宮古上布(みやこじょうふ)

宮古上布 (みやこじょうふ)は、日本四大上布のひとつに数えられるなめらかな仕上がりの織物です。

400年前、琉球王朝から功績を認められて栄進した夫のために妻が上布を織り、お礼の意味で王に献上したのが、宮古上布の始まりとされております。

宮古上布の種類

格調高い品位にあふれ、昭和53年には国の重要無形文化財の指定を受けています。

宮古には、「宮古織り」「宮古麻織」「宮古苧麻布」「宮古上布」があります。生地端に名前が織り込まれますが、それぞれ素材が異なってまいります。

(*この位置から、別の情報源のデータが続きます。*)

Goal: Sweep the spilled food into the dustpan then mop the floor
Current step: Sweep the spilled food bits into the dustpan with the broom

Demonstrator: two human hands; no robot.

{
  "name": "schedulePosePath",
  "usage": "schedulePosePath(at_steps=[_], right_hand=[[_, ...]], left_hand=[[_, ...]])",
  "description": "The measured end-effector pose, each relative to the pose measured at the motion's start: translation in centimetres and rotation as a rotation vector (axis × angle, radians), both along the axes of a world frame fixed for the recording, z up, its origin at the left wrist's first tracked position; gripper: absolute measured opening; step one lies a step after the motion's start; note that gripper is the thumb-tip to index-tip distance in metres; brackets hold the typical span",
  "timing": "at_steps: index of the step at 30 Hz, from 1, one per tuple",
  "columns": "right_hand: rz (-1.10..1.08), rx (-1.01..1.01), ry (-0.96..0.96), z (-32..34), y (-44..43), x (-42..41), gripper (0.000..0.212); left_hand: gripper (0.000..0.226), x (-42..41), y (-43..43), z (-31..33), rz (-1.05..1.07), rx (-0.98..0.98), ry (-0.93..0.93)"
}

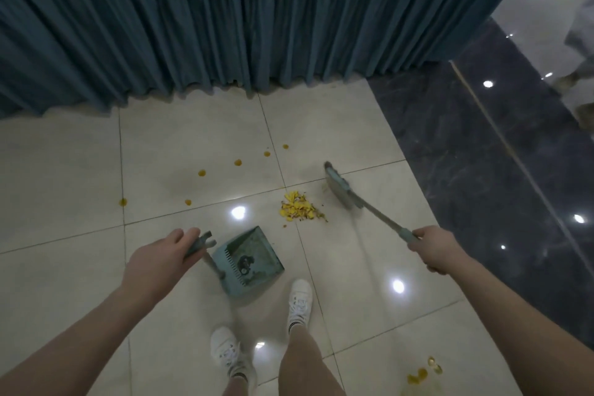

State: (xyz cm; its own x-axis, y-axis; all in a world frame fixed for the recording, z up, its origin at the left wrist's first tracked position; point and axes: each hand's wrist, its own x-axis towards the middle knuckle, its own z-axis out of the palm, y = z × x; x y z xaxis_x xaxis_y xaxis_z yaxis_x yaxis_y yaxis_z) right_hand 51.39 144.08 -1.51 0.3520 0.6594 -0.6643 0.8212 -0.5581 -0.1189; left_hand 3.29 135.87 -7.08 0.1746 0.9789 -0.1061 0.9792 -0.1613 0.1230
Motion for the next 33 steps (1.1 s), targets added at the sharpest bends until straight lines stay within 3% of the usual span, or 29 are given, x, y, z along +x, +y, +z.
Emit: schedulePosePath(at_steps=[7,11,18,23,29,33], right_hand=[[0.056,-0.014,-0.003,-7.0,7.6,-5.0,0.024],[0.122,-0.091,0.007,-8.4,6.6,-8.2,0.026],[0.335,-0.155,-0.05,-5.5,0.5,-7.4,0.034],[0.458,-0.211,-0.075,-2.3,-2.1,-4.0,0.036],[0.39,-0.103,-0.073,0.8,-0.6,-1.8,0.038],[0.366,-0.031,-0.074,-0.4,0.9,-2.5,0.031]], left_hand=[[0.052,-1.9,-1.0,-1.5,0.082,-0.003,-0.008],[0.046,-2.3,-0.4,-2.0,0.085,0.031,-0.011],[0.046,-2.0,0.2,-2.1,0.082,0.077,-0.046],[0.061,-2.1,-0.3,-1.5,0.078,0.083,-0.074],[0.045,-2.3,-1.4,-1.2,0.057,0.099,-0.089],[0.061,-2.3,-2.4,-1.2,0.056,0.103,-0.09]])
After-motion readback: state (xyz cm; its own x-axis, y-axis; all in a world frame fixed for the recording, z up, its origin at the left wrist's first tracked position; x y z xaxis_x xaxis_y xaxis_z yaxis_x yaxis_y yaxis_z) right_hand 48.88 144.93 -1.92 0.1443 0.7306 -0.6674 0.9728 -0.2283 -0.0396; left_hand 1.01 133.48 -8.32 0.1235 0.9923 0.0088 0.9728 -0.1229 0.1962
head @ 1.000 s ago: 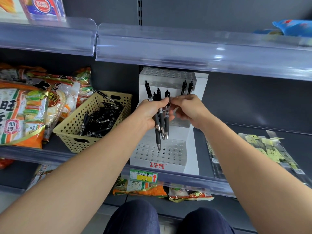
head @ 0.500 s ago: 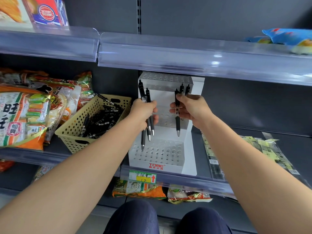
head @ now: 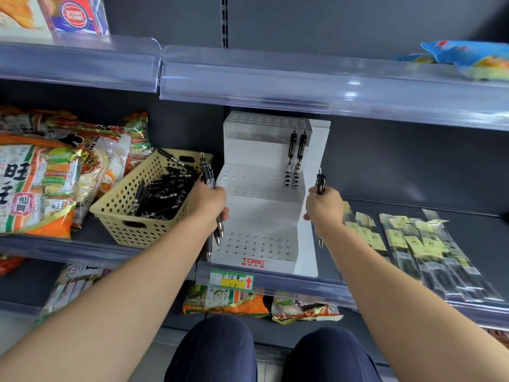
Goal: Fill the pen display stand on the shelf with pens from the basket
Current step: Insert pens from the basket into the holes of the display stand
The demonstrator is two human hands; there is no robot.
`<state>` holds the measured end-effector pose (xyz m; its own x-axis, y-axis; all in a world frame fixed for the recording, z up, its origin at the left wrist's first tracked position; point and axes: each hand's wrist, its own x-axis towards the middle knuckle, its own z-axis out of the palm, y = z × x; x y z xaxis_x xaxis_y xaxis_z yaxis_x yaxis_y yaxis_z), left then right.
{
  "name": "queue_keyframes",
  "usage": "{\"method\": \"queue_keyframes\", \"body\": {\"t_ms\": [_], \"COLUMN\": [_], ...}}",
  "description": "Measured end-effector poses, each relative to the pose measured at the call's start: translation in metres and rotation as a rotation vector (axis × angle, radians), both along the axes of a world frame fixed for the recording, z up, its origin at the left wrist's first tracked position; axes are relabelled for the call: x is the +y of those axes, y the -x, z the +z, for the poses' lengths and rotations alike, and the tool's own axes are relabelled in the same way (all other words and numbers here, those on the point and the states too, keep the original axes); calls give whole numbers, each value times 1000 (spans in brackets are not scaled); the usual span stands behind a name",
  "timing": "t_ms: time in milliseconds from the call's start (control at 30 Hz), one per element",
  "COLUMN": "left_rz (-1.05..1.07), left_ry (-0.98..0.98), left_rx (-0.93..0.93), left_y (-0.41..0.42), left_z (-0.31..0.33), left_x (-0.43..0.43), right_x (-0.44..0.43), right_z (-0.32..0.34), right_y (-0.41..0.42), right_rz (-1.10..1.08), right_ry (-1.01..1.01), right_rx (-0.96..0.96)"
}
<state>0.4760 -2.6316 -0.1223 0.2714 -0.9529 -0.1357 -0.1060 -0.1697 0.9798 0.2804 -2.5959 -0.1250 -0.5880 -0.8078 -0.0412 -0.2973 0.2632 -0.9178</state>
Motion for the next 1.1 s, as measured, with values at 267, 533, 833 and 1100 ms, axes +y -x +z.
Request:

「宮古織り」 → 経糸:木綿 緯糸:ラミー(縞模様中心)

「宮古麻織」 → 経・緯糸:ラミー(縞模様中心)

「宮古苧麻布」 → 経糸:ラミー 緯糸:手績み苧麻糸(ブー)

「宮古上布」 → 経・緯糸:手績み苧麻糸(ブー)100%

宮古上布は丈夫で長持ち

宮古上布は、まず糸づくりからその製作工程がはじまります。大事に育てた苧麻の繊維を指や爪を使って細く裂き、それを指で丁寧に撚り、紡いで糸にしていきます。

その糸は、織りあがりの図案にそって絣括りされ、天然染料によって染色。そしていよいよ、根気強く手織りされるのです。

そうして布となった宮古上布の最後の工程は、糊付けと砧打ちです。この仕上げの加工を「洗濯」と言い、洗濯された宮古上布の生地は、糸ムラがなくなり、蝋引きしたような艶としなやかさが生み出されます。

砧打ちをして光沢を出し、親子三代物と言われるほど、丈夫で長持ちする。

原料の麻の生産から最後の工程まで、全てが手作業で行われます。一点に相当な時間を要するのも、おのずとお分かりいただけましょう。